Now is the winter of our discount tent


If ever people questioned the reality of Climate Change, surely this week's news of record temperatures in Melbourne, combined with the UK's current harsh winter, must make them at least think twice?

I want to believe. All the evidence I've seen certainly leads me to think these are times of unprecedented climatic flux. I've seen Al Gore's 'An Inconvenient Truth' and, despite being far from the last word on climate change, can't help but feel the overwhelming weight of data presented is too great to be ignored.

I'm proud too that, as it happens, I work for an organisation who, having a vested interest in the world's oceans (or at least those who work upon/under them), take a suitably firm stance, producing their own position statement on climate change.

The problem is that as much as we as individuals, even as individual organisations, pledge to recycle, reduce our carbon footprint and turn to alternative fuels, in reality I don't believe it's enough to have a great effect on the general trend.

People will no doubt bleat to the contary but even if every individual worldwide did all they reasonably could, would we rectify the climate change occurring in our world today?

The real issue it seems to me is countering the impact of industrial operations and addressing the global demands for fossil fuels.

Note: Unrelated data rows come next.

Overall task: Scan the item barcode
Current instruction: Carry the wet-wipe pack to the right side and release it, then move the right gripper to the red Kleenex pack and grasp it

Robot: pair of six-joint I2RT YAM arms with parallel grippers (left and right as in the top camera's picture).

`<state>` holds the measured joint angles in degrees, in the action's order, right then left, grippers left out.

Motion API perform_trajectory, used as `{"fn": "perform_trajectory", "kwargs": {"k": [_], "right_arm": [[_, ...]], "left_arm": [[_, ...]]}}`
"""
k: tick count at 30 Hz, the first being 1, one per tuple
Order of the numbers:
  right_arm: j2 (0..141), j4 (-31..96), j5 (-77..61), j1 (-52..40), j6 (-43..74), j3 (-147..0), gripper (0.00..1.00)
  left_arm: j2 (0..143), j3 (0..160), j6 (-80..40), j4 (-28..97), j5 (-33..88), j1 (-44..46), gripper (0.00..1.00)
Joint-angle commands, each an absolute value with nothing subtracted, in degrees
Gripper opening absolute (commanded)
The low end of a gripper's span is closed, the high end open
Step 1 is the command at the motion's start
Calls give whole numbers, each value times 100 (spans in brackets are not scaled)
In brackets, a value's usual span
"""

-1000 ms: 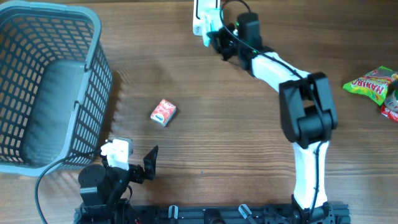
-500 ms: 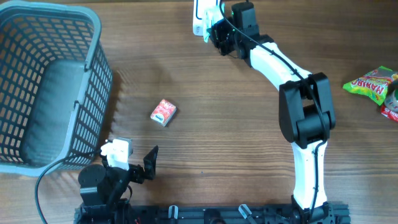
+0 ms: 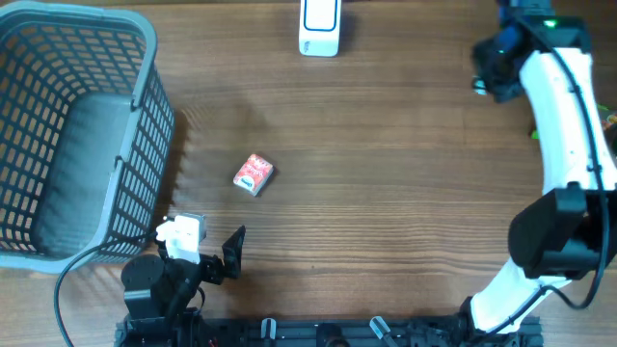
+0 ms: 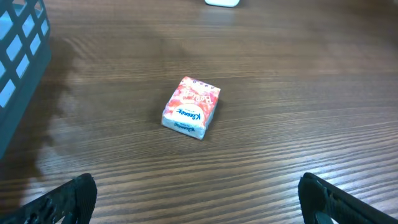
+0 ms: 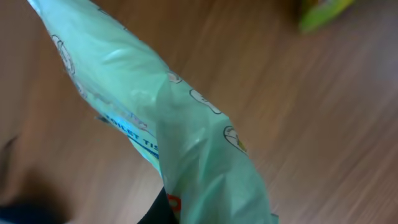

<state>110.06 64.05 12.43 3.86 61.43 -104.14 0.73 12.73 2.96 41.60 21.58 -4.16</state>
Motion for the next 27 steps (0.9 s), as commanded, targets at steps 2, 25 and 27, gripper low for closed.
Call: {"fn": "perform_trajectory", "kwargs": {"k": [2,25,27], "right_arm": [[11480,5642,1374,987,4899,-9697,5],[11688,6949,-1205,-856,722,-10822,98],[11688,6967,-1262,-1341,770,-10656,90]], "left_arm": [[27,1275,386,4145,2250,-397,100],[27,1275,386,4145,2250,-397,100],[27,1275,386,4145,2250,-397,100]]}}
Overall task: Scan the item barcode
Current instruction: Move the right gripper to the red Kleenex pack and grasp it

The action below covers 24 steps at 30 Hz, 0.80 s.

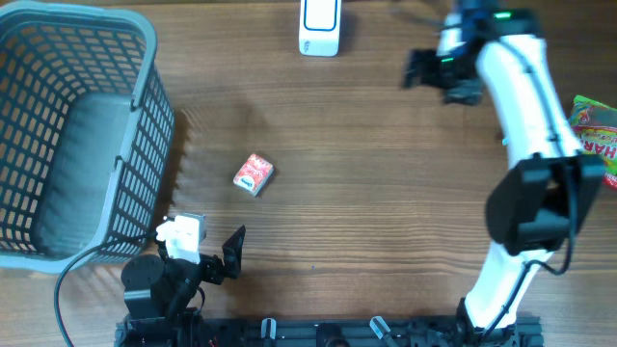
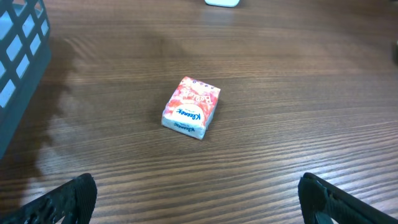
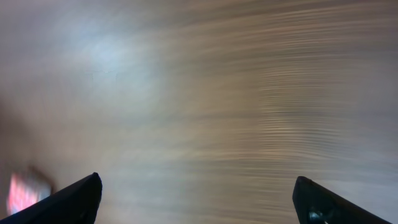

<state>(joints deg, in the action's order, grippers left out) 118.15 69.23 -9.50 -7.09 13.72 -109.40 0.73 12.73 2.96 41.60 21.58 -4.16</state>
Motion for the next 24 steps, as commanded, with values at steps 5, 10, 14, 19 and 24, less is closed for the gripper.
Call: {"fn": "perform_trajectory", "kwargs": {"k": [5,10,14,19,24], "right_arm": [[11688,6333,-1837,-2499,456,-10077,80],[11690,4582,-1942,-3417,-237,-8930,90],[11690,3282,-1938,-3699,-346,-8453,71],[11690,2727,-2080,-3782,-532,-8329,74],[11773,2449,-3017,-3782,-587,-8318,73]], "left_arm": [[27,1275,388,4147,2250,-397,100],[27,1275,386,4145,2250,-397,100],[27,1275,386,4147,2250,-397,100],[27,1275,386,4145,2250,-397,100],[27,1275,386,4145,2250,-397,100]]}}
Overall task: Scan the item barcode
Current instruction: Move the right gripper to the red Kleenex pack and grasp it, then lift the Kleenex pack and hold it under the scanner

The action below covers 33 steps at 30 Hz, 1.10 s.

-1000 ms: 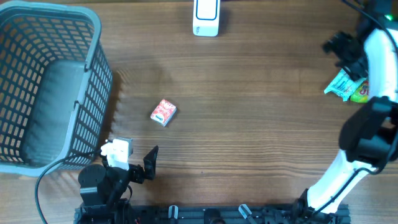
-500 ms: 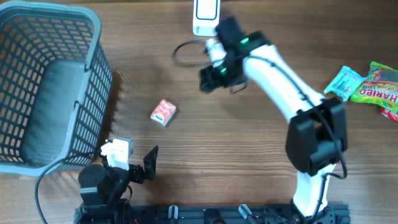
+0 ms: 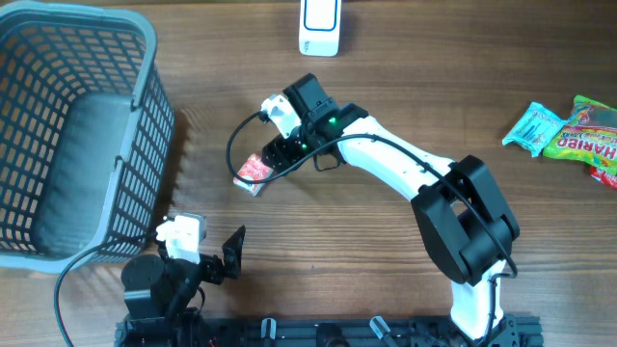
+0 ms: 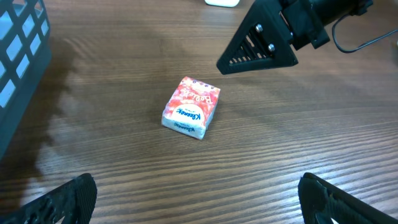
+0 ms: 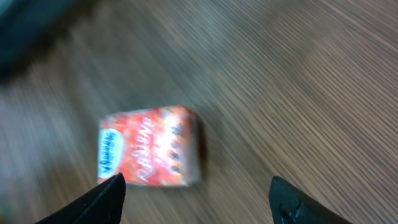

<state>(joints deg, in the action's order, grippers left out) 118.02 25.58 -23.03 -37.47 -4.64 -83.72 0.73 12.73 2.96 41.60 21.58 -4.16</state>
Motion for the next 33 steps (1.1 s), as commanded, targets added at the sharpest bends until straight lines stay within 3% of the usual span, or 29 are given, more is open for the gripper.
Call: {"fn": "perform_trajectory", "kwargs": {"k": [1,17,18,19,20,21,22,28,31,33], "right_arm": [[11837,2447,-3098,-3782,-578,-8318,73],[12623,2167,-3033,-4023,-298,-8318,69],[12626,2189,-2971,-4053,-301,-8318,62],[12626,2215,-2884,-4086,-298,-8318,49],[12626,2283,-2716,-4125,-294,-8318,27],[12626,2342,-2587,-4130,-281,-8318,11],[12626,2388,-2475,-4128,-276,-8318,6],[12291,2576,-2491,-3723,-307,-8359,4],[11607,2668,-3647,-3288,-611,-8377,4],[11026,2989,-5004,-2941,-1411,-8377,4]], "left_arm": [[27,1275,386,4145,2250,-397,100],[27,1275,386,4145,2250,-397,100],[27,1275,386,4145,2250,-397,100],[27,1275,386,4145,2250,-397,100],[27,1275,386,4145,2250,-397,100],[27,1275,386,4145,2250,-397,100],[27,1275,386,4145,2250,-397,100],[27,1275,386,4145,2250,-397,100],[27,1275,386,4145,2250,-397,100],[27,1275,386,4145,2250,-397,100]]}}
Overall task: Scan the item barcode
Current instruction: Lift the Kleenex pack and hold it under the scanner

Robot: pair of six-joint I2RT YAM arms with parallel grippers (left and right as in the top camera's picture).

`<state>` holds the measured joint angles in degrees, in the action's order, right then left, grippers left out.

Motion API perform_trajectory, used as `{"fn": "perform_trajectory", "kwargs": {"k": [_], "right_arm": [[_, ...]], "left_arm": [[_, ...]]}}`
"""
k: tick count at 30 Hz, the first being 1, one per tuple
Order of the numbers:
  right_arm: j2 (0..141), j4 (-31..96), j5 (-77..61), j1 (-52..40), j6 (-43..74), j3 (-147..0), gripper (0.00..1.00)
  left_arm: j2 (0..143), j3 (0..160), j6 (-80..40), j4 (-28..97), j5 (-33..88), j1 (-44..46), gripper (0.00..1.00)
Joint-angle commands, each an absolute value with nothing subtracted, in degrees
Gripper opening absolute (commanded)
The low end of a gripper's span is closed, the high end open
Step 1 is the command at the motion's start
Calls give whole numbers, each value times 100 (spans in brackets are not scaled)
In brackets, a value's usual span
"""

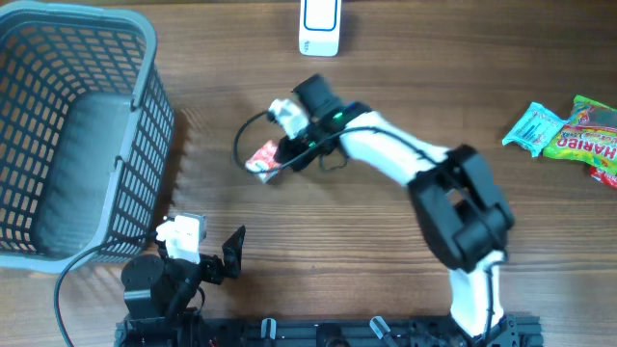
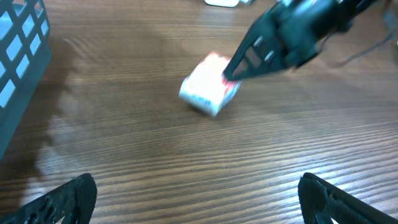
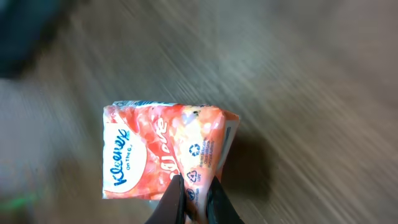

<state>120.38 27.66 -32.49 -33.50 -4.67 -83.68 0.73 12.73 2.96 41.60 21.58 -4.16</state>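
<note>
A small red-and-white Kleenex tissue pack [image 3: 163,155] is pinched at its near edge by my right gripper [image 3: 194,194], which is shut on it. From overhead the pack [image 1: 260,157] sits at table centre-left with the right gripper [image 1: 280,154] on it. In the left wrist view the pack [image 2: 206,91] looks blurred and raised off the wood. A white barcode scanner [image 1: 319,26] stands at the far table edge. My left gripper [image 2: 199,193] stays open near the front edge, nothing between its fingers.
A grey plastic basket [image 1: 72,125] fills the left side of the table. Snack packets [image 1: 569,130] lie at the far right edge. The right arm [image 1: 405,159] stretches across the table's middle.
My right gripper was open just above the tissue pack; now it is shut on the pack's edge, and the pack has shifted slightly up and right. The left arm has not moved.
My right gripper was first at the far right holding a pale green packet. Then it was open and empty over the back of the table, with packets lying at the right. Then it hovered open over the tissue pack, and now it grips it.
</note>
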Motion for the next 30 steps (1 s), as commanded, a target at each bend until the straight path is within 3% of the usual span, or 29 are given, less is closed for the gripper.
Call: {"fn": "perform_trajectory", "kwargs": {"k": [1,4,8,12,16,26,28,30], "right_arm": [[10842,3183,-5483,-2836,-1804,-8377,4],[10285,4084,-6667,-2506,-3459,-8377,4],[9979,4729,-6576,-2392,-4729,-8377,5],[9950,4587,-6753,-2392,-5881,-8377,4],[9950,3684,-8941,-2392,-7435,-8377,4],[9909,3369,-9297,-2532,-7454,-8377,4],[9909,3367,-9295,-2532,-6945,-8377,4],[9911,3363,-9249,-2532,-5673,-8377,4]], "left_arm": [[27,1275,386,4145,2250,-397,100],[27,1275,386,4145,2250,-397,100],[27,1275,386,4145,2250,-397,100],[27,1275,386,4145,2250,-397,100],[27,1275,386,4145,2248,-397,100],[27,1275,388,4145,2250,-397,100],[27,1275,386,4145,2250,-397,100],[27,1275,386,4145,2250,-397,100]]}}
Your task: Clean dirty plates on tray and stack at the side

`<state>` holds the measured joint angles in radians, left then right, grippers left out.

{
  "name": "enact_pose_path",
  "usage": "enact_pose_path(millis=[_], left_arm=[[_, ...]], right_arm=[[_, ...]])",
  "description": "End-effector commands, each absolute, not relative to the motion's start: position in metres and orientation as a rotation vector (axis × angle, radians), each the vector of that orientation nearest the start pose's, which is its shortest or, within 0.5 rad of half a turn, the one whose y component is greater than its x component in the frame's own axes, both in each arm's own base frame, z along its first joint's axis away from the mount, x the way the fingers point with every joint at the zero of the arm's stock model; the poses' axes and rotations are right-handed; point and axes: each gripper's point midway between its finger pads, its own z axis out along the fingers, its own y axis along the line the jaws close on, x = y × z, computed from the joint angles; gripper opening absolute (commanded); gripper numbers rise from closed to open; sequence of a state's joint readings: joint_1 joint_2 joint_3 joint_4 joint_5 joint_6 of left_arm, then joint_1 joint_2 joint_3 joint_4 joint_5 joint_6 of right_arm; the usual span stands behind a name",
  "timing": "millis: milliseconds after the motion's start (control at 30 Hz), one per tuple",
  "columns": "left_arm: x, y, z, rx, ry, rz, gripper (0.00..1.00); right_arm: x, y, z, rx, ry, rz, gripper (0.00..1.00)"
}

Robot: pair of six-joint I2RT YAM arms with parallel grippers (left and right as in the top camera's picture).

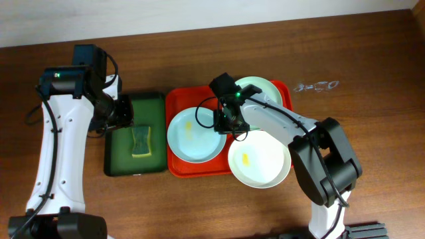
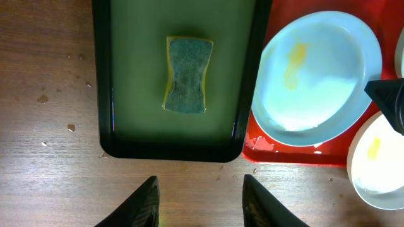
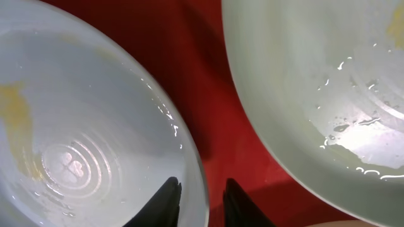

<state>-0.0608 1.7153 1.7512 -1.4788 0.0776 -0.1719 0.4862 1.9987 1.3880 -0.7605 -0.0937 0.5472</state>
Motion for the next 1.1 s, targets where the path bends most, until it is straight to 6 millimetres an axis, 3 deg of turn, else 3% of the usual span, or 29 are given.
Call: enact_pose_path(millis=[0, 167, 233, 367, 500, 633, 900, 933, 1000, 1067], left_arm=[[0.33, -0.034, 0.196, -0.152, 3.029, -0.128, 0.4], [0.331, -0.034, 0.196, -0.153, 3.029, -0.127, 0.4], [0.331, -0.034, 0.196, -0.153, 3.029, -0.127, 0.4], [0.331, -0.034, 0.196, -0.153, 3.029, -0.127, 0.4], [0.331, -0.034, 0.196, -0.153, 3.029, -0.127, 0.4], [0.331, -0.034, 0.192, -0.154, 3.043, -0.125, 0.39], [0.317, -0.032, 0.139, -0.163, 3.131, -0.1, 0.5], [0.318, -0.032, 0.132, -0.162, 3.128, -0.1, 0.48], [0.322, -0.032, 0.113, -0.161, 3.108, -0.103, 0.33], [0.325, -0.032, 0.098, -0.158, 3.092, -0.106, 0.31]], right_arm=[[0.356, 0.205, 0.016, 0.073, 3.007, 0.241, 0.19], [0.356, 0.205, 0.014, 0.073, 3.002, 0.244, 0.18], [0.356, 0.205, 0.013, 0.073, 3.002, 0.244, 0.13], [0.357, 0.205, 0.013, 0.073, 2.994, 0.244, 0.15], [0.359, 0.206, 0.014, 0.072, 2.985, 0.251, 0.04], [0.359, 0.206, 0.014, 0.072, 2.985, 0.251, 0.04], [0.354, 0.213, 0.014, 0.065, 3.008, 0.314, 0.04], [0.354, 0.213, 0.014, 0.065, 3.008, 0.314, 0.04], [0.354, 0.213, 0.014, 0.065, 3.008, 0.314, 0.04], [0.354, 0.213, 0.014, 0.065, 3.007, 0.314, 0.04]])
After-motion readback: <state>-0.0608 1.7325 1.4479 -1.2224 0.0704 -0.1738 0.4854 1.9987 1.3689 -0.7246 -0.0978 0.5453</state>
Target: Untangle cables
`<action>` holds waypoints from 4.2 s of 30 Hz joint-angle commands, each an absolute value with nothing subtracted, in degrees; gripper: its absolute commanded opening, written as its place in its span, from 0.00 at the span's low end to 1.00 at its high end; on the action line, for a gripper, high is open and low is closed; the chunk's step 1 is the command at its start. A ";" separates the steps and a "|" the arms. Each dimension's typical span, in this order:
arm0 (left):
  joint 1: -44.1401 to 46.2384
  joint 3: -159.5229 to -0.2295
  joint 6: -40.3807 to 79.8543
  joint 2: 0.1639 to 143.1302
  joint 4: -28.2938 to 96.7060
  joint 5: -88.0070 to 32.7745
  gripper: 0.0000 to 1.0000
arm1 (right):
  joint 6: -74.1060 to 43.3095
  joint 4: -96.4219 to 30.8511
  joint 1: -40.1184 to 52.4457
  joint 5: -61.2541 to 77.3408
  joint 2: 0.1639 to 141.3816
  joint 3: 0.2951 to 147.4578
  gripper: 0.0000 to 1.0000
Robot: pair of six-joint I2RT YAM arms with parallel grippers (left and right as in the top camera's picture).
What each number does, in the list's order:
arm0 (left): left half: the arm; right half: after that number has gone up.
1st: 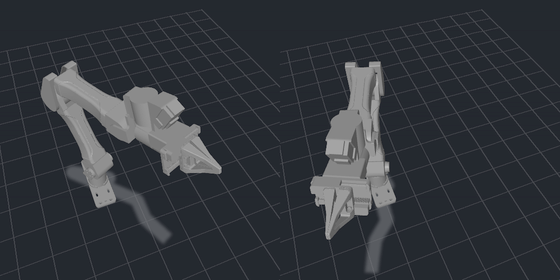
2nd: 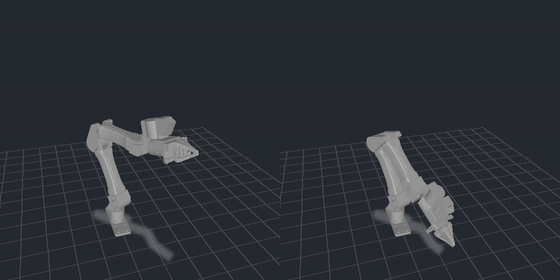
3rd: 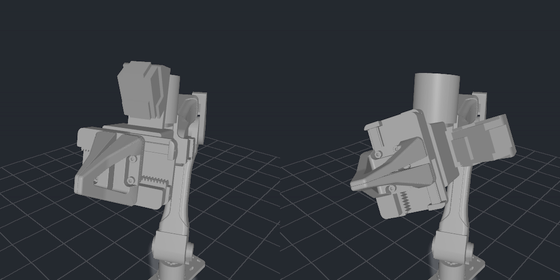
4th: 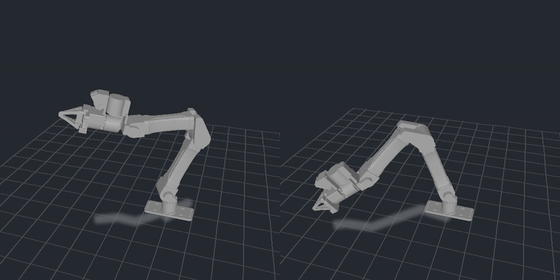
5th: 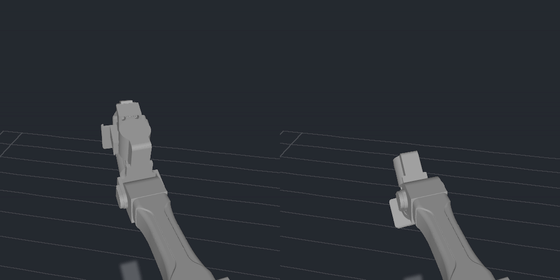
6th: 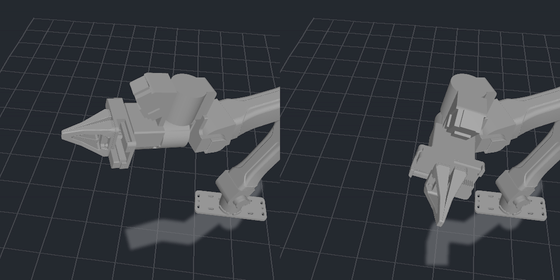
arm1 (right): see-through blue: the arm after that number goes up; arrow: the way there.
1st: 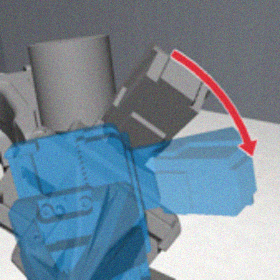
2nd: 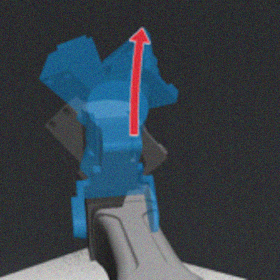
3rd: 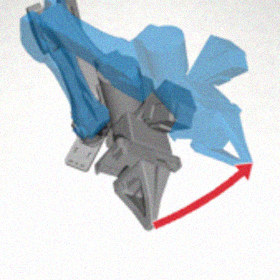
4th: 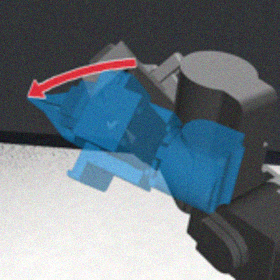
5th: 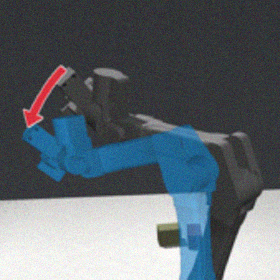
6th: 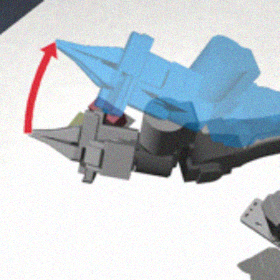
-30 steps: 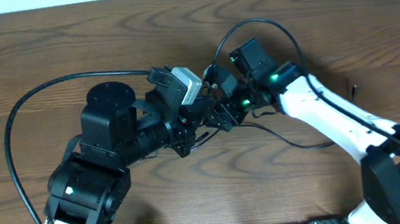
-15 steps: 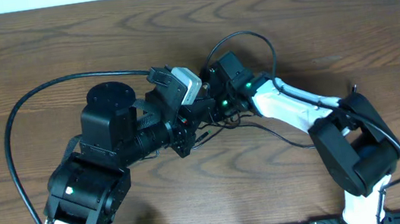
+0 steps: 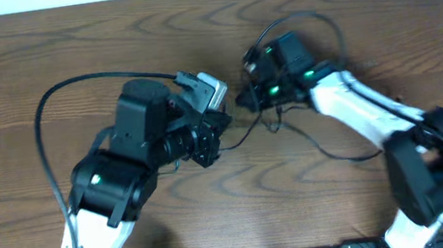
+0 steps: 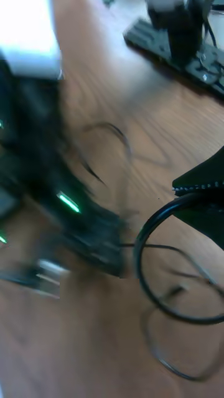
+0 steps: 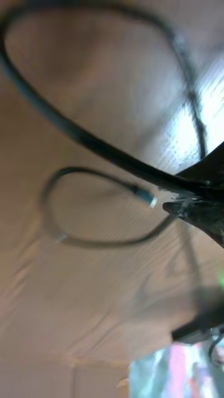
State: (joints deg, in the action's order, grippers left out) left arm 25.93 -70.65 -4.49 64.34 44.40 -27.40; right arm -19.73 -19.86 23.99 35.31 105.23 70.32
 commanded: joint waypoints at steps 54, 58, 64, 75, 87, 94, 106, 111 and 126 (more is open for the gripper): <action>20.21 -71.81 13.04 81.71 47.97 -20.51 0.07 | -11.66 -37.87 -42.61 22.28 81.67 70.39 0.54; 23.07 -71.81 0.95 81.71 45.47 -36.07 0.07 | -10.57 -39.81 -40.69 29.23 81.67 70.37 0.62; 27.40 -71.81 -12.32 81.71 45.71 -52.14 0.07 | -1.85 -51.18 -33.80 29.34 81.67 70.37 0.74; 28.38 -71.79 -14.90 81.71 50.11 -40.88 0.08 | 7.79 -53.76 -16.40 30.24 81.76 62.61 0.83; 28.45 -71.79 -14.98 81.71 53.49 -46.04 0.07 | 7.77 -34.26 2.96 44.05 81.78 50.76 0.89; 28.45 -71.79 -14.98 81.71 53.52 -46.09 0.08 | 19.62 -25.89 13.04 44.10 81.78 48.93 0.92; 28.42 -71.81 -15.00 81.58 51.31 -59.07 0.08 | 22.15 -18.39 24.14 44.10 81.78 48.93 0.89; 28.42 -71.81 -14.98 81.58 49.58 -64.18 0.07 | 22.13 -18.00 24.32 44.10 81.78 48.93 0.80; 27.64 -71.81 -14.96 81.58 49.12 -59.22 0.08 | 20.51 -17.74 24.32 40.60 81.78 48.93 0.01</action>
State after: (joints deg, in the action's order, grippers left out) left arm 28.21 -70.65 -13.98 81.56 49.01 -62.22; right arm 21.52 -17.89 24.10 42.76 81.38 49.32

A start would be raising funding for the development of new technologies whilst also committing to emission reductions rather than simply sitting around and agreeing a 'need' without ensuring any 'action'.

Such was the disappointment of the Copenhagen Climate Summit last month. Leaders with a real opportunity to make a difference, unsurprisingly became bogged down in political/economical debates regarding newly industrialised and rapidly developing nations. Frustrating to say the least.

It appears the general trends in consumerism (e.g. public demand for hybrid cars etc.) will still be the only avenue to instigating an iota of change. However, until there's wider, more accessible consumer choice for sustainable heating, power, transport, it seems a somewhat distant pipe-dream.

So as we make our way through the snow, grumbling as the UK's transport infrastructure grinds to a halt, we might consider this could be the first of many discontented winters to come.

On the plus side, it could be good camping weather this summer. Book your pitch on Brighton Beach early. I better buy my bubble tent now!